CVE Catalog

CVE-2026-44587

MediumCVSS 4.7
Published: Updated: Translated: NVD NIST

Exploitation Probability (EPSS)

Low risk
0.37%

28th percentile — higher than 28% of all known CVEs

Summary

In the CarrierWave framework, versions prior to 2.2.7 and 3.1.3, the content_type_denylist check fails to properly handle regex metacharacters in string entries, leading to intended content types not being blocked. As a result, applications may be vulnerable to XSS attacks through uploading SVG files containing malicious JavaScript.

Risk Assessment

Organizations using CarrierWave may be exposed to XSS attacks, potentially leading to user data theft or session hijacking. The lack of proper protection against malicious SVG files poses a serious security threat to applications.

Recommendation

It is recommended to update the CarrierWave framework to versions 2.2.7 or 3.1.3 to fix the issue with the content_type_denylist. Additionally, conducting an audit of the application to identify and mitigate potential security vulnerabilities related to SVG file handling is advisable.

Original NVD description (English source)

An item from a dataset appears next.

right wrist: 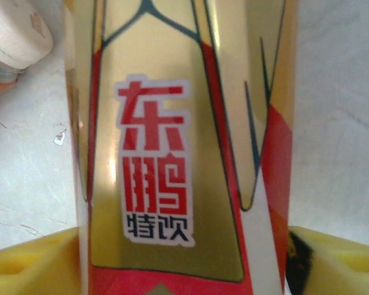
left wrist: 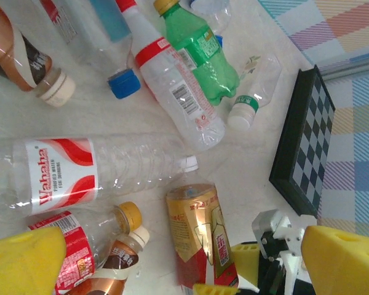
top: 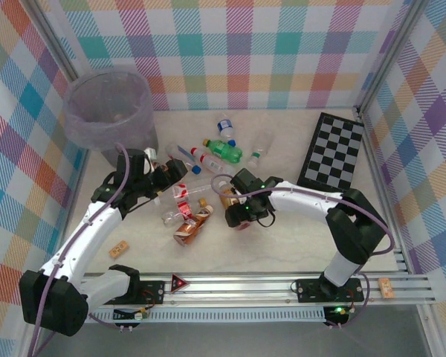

CarrierWave is a framework to upload files from Ruby applications. In versions prior to 2.2.7 and 3.1.3, the content_type_denylist check fails to escape regex metacharacters in string entries, causing the denylist to silently not match the content types it is intended to block. In lib/carrierwave/uploader/content_type_denylist.rb:57, denylist entries are interpolated directly into a regex without Regexp.quote or anchoring, so an entry such as image/svg+xml becomes the pattern /image\/svg+xml/, in which + is treated as a quantifier rather than a literal character and therefore never matches the real MIME type image/svg+xml. This is inconsistent with the allowlist implementation, which correctly applies both Regexp.quote and a \A anchor. Other content types containing regex metacharacters, such as application/xhtml+xml, are affected as well. As a result, any application that relies on content_type_denylist to block image/svg+xml, most commonly to prevent stored XSS, is silently unprotected. An attacker can upload an SVG file containing arbitrary JavaScript; if the application serves that SVG inline from its own origin, the script executes in the victim's browser, resulting in stored XSS. This issue has been fixed in versions 2.2.7 and 3.1.3.